Source material.
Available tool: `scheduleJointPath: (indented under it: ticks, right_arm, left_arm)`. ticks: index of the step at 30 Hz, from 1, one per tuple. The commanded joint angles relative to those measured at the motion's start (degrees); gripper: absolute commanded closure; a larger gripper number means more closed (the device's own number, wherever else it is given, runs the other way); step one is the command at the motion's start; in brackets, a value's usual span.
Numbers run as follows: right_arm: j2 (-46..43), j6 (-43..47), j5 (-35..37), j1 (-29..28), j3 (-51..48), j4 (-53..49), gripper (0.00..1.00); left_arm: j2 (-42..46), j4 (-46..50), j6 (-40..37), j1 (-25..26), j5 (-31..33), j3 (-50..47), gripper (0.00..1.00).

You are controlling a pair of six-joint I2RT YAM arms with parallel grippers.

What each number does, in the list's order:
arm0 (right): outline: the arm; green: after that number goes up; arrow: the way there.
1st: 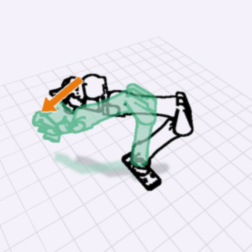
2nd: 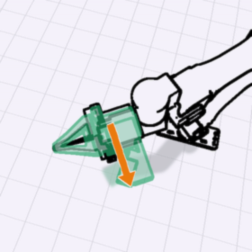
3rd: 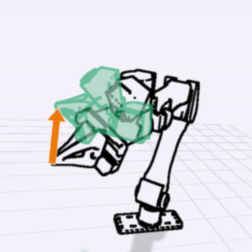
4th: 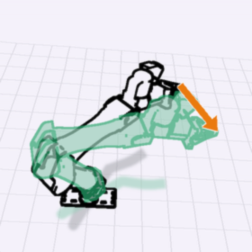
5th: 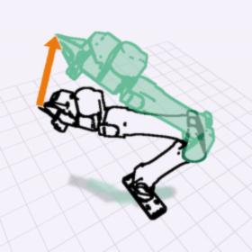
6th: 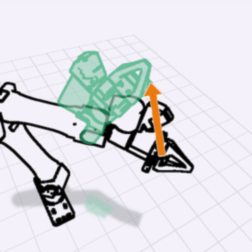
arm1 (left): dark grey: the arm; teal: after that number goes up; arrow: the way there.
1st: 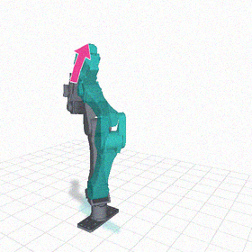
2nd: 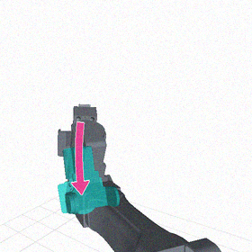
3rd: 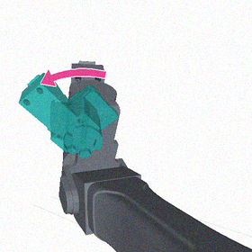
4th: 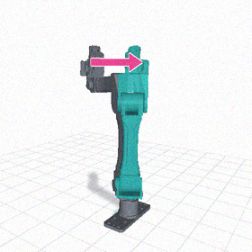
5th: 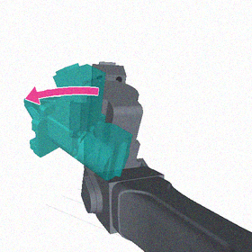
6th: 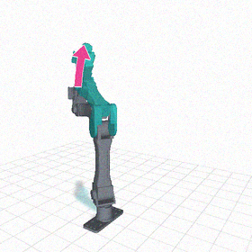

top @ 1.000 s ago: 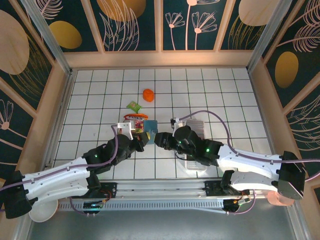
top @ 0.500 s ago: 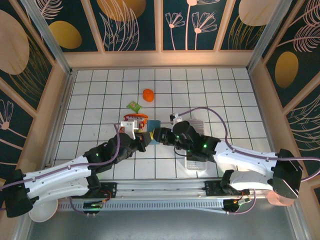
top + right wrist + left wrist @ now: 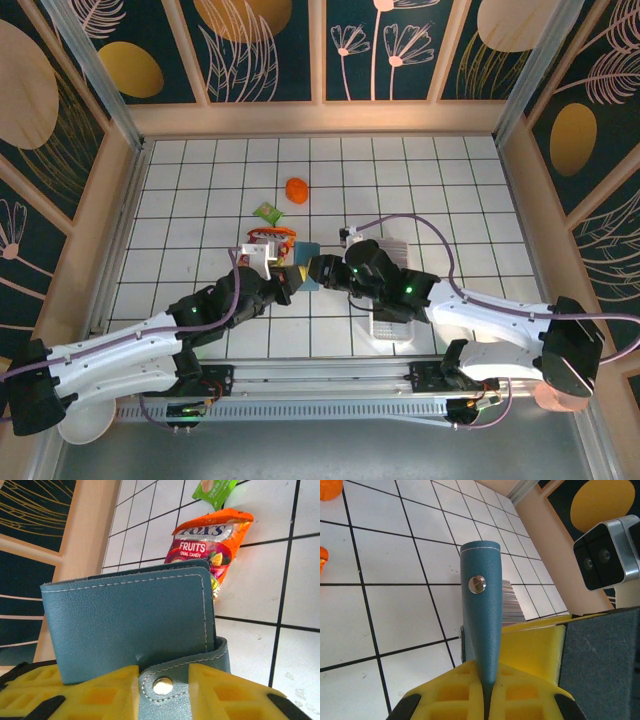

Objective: Put the credit cards into the card holder

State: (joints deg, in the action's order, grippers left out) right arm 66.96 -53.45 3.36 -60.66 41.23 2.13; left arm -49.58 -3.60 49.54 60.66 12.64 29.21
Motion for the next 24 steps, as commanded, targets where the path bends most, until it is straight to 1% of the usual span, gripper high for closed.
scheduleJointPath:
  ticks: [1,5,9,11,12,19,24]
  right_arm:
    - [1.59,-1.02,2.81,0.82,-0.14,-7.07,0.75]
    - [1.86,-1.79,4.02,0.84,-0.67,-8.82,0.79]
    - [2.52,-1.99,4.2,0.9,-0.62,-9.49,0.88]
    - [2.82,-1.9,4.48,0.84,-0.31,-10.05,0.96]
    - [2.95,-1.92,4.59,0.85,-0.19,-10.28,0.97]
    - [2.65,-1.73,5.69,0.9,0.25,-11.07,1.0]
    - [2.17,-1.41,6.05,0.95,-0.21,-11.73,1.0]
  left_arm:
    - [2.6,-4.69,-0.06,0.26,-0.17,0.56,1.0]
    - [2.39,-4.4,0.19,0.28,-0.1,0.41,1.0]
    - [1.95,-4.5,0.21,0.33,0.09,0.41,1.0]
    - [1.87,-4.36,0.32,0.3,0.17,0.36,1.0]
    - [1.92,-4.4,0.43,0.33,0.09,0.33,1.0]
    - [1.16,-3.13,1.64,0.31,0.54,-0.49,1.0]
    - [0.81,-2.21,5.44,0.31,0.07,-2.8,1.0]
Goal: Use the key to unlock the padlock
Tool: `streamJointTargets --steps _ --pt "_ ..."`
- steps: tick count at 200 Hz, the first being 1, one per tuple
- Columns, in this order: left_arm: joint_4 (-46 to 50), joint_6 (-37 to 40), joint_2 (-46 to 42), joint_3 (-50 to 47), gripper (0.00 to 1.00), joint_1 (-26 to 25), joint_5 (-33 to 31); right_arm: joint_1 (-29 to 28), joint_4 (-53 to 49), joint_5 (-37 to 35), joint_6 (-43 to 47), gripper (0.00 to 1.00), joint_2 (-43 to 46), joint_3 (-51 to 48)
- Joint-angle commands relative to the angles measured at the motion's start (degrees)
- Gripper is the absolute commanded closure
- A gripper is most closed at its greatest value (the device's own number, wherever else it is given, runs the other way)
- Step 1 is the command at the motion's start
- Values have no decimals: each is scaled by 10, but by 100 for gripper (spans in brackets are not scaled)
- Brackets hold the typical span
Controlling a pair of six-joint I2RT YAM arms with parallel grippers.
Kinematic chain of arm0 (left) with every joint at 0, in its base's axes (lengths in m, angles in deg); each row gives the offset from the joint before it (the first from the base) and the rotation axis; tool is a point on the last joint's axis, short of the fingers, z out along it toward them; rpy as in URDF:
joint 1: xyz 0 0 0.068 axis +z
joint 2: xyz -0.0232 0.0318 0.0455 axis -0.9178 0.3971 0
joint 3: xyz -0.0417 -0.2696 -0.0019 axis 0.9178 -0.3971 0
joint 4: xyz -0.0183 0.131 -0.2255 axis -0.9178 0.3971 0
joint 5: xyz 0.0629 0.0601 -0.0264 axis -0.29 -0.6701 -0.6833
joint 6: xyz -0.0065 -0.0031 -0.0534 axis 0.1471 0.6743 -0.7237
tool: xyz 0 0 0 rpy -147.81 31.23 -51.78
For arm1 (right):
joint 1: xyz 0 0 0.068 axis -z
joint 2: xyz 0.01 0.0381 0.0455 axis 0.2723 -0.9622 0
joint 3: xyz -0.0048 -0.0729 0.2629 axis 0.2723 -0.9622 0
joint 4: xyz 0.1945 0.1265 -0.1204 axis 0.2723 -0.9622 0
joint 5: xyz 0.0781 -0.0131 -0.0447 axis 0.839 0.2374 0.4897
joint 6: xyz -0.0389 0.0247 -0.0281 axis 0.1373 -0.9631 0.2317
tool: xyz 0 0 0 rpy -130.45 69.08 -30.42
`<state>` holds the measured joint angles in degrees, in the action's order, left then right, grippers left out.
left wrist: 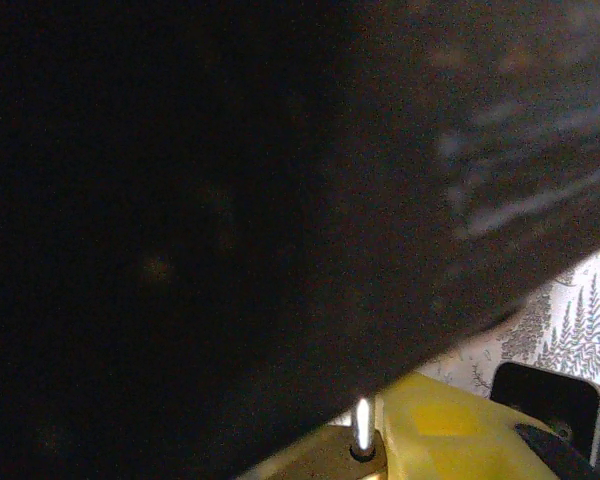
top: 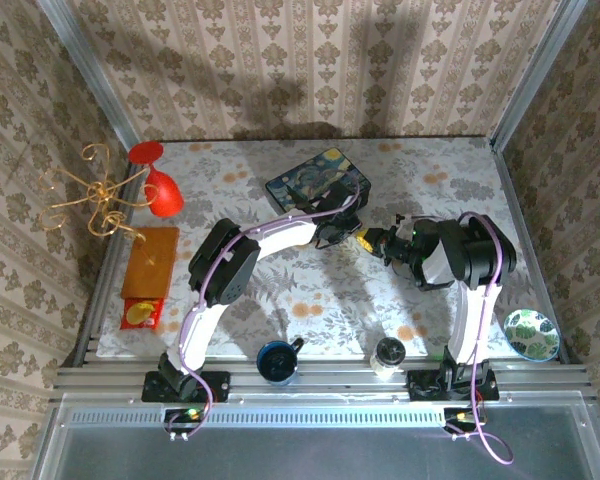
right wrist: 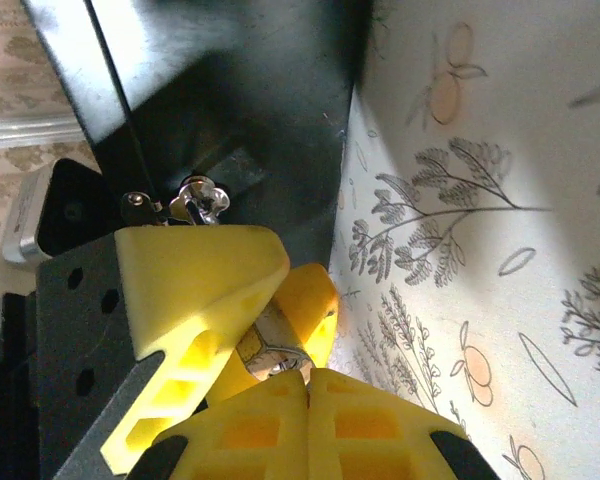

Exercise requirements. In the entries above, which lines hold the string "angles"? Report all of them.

Answer to the exercise.
Available tool: `scheduleJointPath: (indented under it: ticks, right_arm, left_arm)`. ticks: index of the step at 30 Hz, from 1, one per tuple. The commanded joint angles relative to those measured at the motion's start (degrees); gripper: absolute commanded closure; a larger gripper number means more closed (the device's own number, wherever else it is given, runs the other way); step one is the command at the motion's start; in brackets, a value's usual span.
- Joint-angle commands relative to the angles measured at the motion's start (degrees)
Kinematic chain of arm0 (left) with every joint at 0, in its base's axes (lengths in m, angles in deg); each row gives the offset from the joint before it (the first from the base) and the rotation axis; tool is a point on the last joint's axis, short of the fingers, z out along it toward them; rpy as in URDF:
`<state>` holds the measured joint angles in degrees, in the action's order, left then right, grippers left out.

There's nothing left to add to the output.